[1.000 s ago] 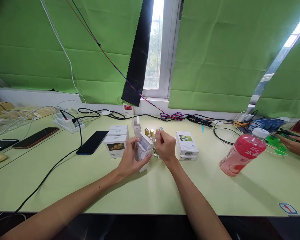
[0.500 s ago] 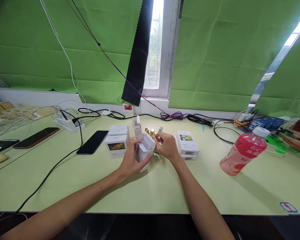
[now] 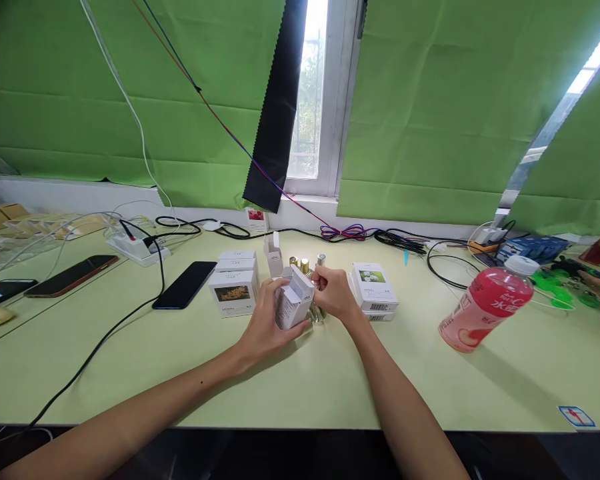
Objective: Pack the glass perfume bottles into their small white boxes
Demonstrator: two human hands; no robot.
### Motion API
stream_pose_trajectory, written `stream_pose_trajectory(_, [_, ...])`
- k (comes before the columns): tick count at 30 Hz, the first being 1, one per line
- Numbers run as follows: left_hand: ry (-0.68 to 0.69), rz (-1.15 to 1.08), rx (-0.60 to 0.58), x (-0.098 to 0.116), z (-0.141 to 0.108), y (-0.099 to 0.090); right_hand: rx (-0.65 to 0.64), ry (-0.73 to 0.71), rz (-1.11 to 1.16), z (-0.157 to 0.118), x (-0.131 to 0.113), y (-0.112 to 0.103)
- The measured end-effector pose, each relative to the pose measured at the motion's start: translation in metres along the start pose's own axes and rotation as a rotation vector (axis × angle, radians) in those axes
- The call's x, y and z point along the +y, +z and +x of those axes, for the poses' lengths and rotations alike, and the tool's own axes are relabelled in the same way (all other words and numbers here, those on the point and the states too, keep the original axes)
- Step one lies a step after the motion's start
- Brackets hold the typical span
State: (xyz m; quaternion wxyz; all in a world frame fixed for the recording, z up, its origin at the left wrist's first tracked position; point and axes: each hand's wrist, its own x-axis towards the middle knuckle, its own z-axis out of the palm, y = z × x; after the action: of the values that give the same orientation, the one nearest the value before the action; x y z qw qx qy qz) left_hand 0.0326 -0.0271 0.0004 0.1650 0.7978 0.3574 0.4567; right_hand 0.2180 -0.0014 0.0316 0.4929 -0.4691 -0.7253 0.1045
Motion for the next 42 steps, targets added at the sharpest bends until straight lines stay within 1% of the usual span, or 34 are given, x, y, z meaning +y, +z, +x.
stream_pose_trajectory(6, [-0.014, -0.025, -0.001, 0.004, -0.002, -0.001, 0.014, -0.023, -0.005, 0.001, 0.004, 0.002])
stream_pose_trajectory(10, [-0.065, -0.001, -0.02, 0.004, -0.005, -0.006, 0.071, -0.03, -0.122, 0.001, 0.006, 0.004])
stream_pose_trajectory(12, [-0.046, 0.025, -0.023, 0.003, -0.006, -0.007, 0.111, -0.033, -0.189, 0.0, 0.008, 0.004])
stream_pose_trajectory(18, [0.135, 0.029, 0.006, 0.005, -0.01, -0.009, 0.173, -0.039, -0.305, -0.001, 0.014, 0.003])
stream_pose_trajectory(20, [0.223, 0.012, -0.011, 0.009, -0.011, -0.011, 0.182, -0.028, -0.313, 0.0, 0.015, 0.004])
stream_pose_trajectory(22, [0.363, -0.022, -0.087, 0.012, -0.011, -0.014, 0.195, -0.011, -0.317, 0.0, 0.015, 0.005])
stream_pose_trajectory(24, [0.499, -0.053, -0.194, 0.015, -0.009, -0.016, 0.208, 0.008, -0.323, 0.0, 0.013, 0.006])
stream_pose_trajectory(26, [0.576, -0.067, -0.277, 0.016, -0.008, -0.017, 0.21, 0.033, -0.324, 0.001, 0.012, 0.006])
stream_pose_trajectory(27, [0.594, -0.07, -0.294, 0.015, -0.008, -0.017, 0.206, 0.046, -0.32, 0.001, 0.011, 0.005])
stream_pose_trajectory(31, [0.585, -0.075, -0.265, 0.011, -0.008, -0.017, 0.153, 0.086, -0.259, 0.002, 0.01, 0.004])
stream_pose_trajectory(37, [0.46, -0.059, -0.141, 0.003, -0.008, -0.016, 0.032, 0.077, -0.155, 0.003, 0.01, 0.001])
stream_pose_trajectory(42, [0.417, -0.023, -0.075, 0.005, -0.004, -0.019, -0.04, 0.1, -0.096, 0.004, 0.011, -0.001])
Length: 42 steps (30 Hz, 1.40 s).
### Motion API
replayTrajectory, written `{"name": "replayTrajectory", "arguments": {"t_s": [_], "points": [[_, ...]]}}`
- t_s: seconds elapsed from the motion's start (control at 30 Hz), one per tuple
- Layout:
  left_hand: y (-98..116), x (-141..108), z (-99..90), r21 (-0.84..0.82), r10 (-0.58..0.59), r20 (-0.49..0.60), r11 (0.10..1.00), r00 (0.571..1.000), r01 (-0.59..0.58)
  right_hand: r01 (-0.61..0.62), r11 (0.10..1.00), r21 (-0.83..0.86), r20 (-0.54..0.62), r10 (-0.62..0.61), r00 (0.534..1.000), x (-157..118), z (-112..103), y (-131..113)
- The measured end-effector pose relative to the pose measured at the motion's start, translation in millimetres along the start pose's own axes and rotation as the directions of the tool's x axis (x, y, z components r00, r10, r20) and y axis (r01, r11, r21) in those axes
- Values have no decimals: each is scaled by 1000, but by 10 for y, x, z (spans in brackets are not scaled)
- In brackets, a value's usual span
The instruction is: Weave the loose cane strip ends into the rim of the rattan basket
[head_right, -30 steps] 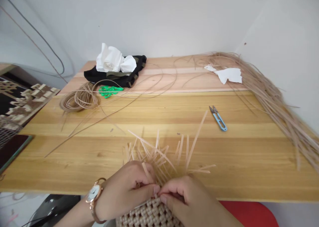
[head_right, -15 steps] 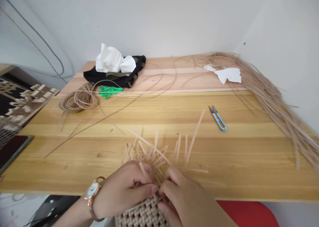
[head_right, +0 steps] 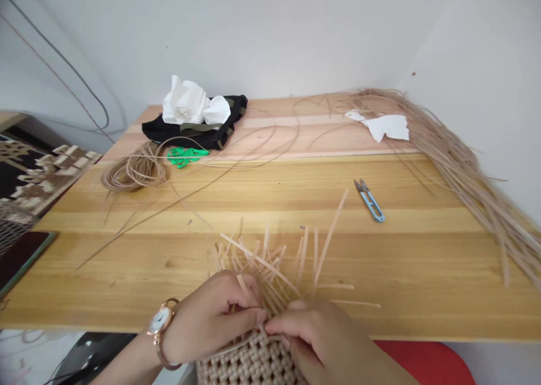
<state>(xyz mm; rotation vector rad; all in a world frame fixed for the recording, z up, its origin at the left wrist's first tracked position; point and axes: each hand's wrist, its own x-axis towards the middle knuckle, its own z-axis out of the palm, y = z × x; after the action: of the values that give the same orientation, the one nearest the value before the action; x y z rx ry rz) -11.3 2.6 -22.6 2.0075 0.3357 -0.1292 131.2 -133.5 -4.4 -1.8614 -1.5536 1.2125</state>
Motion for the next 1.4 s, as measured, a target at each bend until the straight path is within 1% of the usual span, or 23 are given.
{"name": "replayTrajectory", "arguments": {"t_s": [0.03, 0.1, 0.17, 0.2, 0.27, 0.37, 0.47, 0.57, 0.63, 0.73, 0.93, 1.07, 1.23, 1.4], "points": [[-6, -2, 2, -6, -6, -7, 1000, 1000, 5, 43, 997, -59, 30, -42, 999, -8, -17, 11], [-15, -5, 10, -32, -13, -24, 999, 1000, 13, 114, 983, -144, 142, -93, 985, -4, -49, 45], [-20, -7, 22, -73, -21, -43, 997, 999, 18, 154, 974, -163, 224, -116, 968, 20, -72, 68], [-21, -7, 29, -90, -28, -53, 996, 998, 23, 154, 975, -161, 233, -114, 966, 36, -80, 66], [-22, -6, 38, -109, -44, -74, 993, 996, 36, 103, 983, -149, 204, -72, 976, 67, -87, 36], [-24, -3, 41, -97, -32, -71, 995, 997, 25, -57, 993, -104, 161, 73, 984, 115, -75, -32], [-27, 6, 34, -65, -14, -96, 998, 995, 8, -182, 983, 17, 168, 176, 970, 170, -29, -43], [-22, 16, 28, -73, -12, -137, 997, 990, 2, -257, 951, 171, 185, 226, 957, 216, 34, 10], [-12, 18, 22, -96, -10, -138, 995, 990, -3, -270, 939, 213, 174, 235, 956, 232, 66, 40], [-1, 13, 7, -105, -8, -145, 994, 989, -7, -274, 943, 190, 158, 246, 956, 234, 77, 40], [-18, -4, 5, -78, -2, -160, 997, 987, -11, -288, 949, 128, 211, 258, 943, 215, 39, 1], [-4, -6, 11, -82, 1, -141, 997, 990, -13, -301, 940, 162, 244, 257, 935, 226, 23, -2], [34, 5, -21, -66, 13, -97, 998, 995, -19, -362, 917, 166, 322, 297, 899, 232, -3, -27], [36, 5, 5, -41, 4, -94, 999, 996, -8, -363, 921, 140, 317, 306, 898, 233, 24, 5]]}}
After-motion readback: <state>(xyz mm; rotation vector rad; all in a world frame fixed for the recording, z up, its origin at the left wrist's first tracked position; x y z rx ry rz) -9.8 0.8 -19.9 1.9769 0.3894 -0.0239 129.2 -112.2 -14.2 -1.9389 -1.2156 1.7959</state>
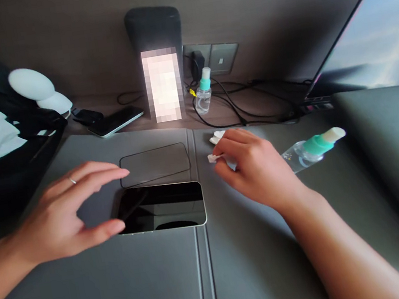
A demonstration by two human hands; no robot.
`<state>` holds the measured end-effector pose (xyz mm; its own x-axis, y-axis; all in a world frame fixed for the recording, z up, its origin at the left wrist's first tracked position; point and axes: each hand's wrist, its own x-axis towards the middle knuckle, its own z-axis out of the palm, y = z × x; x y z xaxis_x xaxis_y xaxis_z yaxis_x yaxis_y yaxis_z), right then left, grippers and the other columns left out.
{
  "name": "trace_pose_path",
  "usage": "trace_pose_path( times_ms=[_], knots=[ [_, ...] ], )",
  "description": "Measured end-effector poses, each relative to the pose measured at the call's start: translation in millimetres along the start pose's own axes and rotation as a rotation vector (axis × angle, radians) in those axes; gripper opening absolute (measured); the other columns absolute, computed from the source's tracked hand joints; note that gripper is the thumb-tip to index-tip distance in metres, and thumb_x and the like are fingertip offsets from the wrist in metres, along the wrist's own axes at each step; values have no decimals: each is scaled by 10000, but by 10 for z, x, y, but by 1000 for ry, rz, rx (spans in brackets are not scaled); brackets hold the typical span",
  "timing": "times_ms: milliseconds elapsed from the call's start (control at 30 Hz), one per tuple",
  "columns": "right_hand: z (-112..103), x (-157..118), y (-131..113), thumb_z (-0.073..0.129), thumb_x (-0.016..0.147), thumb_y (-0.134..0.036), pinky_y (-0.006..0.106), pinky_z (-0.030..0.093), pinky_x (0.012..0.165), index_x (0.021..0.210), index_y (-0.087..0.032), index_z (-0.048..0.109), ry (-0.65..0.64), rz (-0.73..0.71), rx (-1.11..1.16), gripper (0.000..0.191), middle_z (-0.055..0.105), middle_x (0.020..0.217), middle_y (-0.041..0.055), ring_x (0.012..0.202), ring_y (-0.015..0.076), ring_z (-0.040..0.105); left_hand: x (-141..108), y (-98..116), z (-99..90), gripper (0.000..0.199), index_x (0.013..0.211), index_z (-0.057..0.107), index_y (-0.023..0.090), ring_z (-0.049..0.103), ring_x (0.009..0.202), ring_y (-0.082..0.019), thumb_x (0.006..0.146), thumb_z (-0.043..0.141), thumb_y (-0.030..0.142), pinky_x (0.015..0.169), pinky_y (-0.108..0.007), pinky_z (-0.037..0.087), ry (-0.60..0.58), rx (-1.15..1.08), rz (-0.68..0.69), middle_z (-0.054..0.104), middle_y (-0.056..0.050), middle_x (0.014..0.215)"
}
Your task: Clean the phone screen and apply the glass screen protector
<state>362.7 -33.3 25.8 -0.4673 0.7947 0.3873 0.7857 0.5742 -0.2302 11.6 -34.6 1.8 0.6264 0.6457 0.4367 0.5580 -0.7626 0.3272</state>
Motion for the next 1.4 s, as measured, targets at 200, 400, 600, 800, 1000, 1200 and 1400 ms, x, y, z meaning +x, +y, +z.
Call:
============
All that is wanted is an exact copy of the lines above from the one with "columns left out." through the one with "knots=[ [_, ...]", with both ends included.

Problem solution =>
`<state>` holds the measured end-effector pose (xyz mm; its own x-axis, y-axis; all in a world frame fixed for the recording, z up, its origin at the left wrist's first tracked position; point and axes: each hand's wrist, its own x-axis towards the middle knuckle, its own z-axis out of the palm, y = z × x; x y z xaxis_x xaxis_y xaxis_z yaxis_x yaxis_y yaxis_z), right then left, grippers and the other columns left out.
{
  "name": "trace_pose_path",
  "usage": "trace_pose_path( times_ms=[_], knots=[ [_, ...] ], )",

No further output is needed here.